Garrison information
- Garrison: I Corps Observation Group United States First Army Air Service

= Chailly-en-Brie Aerodrome =

World War I airfield in France

Chailly-en-Brie Aerodrome was a temporary World War I airfield in France, used both by French units, and by squadrons of the Air Service, United States Army. It was located 1.3 mi east of Chailly-en-Brie, in the Seine-et-Marne department in the Île-de-France region, approximately 40 miles to the east of Paris.

==Overview==
The airfield was a temporary facility built during the Second Battle of the Marne, likely consisting of no more than a few tents, used by both American and French units until end of August after the Allied counter-offensive liberated the area.

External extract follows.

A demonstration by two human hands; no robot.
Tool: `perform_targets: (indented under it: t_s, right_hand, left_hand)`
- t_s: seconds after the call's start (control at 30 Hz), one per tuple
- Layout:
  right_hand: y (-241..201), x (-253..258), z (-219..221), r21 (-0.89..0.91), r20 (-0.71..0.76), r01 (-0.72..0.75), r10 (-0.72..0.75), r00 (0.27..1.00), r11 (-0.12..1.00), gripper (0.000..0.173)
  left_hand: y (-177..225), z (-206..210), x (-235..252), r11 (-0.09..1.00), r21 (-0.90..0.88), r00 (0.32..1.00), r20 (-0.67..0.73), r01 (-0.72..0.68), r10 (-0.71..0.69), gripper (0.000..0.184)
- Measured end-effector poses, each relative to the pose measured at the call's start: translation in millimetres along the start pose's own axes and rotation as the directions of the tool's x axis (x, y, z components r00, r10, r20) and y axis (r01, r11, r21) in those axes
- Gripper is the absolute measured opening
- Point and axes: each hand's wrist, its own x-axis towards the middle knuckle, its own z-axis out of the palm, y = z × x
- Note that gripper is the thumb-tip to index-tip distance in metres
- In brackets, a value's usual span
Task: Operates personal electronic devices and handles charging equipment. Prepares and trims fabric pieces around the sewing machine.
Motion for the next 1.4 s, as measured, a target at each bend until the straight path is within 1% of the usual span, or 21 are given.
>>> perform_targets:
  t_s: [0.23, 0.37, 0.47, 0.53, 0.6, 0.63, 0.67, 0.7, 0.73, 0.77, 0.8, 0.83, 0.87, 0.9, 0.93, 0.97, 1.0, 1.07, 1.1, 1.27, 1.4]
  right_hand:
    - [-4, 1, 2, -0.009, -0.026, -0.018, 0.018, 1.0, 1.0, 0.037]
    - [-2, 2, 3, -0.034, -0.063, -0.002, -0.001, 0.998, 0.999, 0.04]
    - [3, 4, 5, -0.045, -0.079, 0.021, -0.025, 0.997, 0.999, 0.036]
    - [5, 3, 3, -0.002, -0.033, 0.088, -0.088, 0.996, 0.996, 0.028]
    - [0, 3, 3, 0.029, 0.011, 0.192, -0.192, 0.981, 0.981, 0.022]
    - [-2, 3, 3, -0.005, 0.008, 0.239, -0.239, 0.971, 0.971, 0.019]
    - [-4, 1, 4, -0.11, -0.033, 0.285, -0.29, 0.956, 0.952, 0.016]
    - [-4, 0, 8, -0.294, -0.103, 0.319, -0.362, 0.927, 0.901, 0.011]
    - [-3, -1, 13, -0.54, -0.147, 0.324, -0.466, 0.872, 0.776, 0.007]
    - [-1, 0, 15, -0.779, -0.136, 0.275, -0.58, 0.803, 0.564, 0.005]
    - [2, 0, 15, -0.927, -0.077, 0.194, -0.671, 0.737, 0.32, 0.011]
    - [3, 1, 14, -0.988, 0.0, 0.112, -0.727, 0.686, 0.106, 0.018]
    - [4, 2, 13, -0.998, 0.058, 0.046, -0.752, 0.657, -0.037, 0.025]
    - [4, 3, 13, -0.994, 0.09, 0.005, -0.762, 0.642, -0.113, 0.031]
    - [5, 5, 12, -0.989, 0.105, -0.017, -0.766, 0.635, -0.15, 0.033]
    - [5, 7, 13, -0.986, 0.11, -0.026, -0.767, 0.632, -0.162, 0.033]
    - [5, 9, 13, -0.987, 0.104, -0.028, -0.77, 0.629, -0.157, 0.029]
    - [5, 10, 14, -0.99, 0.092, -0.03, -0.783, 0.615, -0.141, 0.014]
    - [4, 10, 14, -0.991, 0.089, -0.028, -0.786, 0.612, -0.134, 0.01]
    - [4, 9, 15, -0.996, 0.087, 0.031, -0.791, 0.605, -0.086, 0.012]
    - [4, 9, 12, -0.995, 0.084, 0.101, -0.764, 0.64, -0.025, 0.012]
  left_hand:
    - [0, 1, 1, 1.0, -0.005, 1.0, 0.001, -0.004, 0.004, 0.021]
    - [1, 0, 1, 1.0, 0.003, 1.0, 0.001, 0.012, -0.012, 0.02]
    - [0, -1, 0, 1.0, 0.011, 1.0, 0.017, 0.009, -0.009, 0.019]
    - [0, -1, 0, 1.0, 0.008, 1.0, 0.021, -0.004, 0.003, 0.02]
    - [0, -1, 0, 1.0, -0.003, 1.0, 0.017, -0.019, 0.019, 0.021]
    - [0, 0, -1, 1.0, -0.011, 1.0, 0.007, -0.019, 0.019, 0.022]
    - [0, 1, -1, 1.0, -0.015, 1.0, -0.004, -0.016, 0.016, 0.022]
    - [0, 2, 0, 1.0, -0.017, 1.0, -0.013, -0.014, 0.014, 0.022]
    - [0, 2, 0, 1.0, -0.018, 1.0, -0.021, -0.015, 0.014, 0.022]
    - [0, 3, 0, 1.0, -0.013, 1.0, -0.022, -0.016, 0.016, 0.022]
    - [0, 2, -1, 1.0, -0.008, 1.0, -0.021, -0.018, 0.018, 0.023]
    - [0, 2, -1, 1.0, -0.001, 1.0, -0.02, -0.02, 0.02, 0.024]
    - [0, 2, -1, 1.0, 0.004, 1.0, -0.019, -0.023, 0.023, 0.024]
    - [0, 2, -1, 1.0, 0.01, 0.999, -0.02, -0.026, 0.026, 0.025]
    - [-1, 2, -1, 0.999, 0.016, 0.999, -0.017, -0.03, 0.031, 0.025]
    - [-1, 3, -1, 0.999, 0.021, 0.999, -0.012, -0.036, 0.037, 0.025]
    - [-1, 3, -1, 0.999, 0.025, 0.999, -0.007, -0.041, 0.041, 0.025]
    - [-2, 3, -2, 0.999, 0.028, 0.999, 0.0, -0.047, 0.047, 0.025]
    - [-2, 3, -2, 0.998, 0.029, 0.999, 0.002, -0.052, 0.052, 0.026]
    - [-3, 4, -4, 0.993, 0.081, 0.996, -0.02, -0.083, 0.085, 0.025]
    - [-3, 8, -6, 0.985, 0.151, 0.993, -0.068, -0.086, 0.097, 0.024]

It was used by the I Corps Observation Group as its headquarter, 12-22 August, with its two squadrons, 1st Aero Squadron and 12th Aero Squadron, operating from the airfield during the same time. The whole group then flew to Croix de Metz Aerodrome in Lorraine to prepare for the next push.

For the same reason of the battle front quickly moving towards NE, the French escadrilles stationed at Chailly left before the end of August, and the fields were soon returned to agricultural use.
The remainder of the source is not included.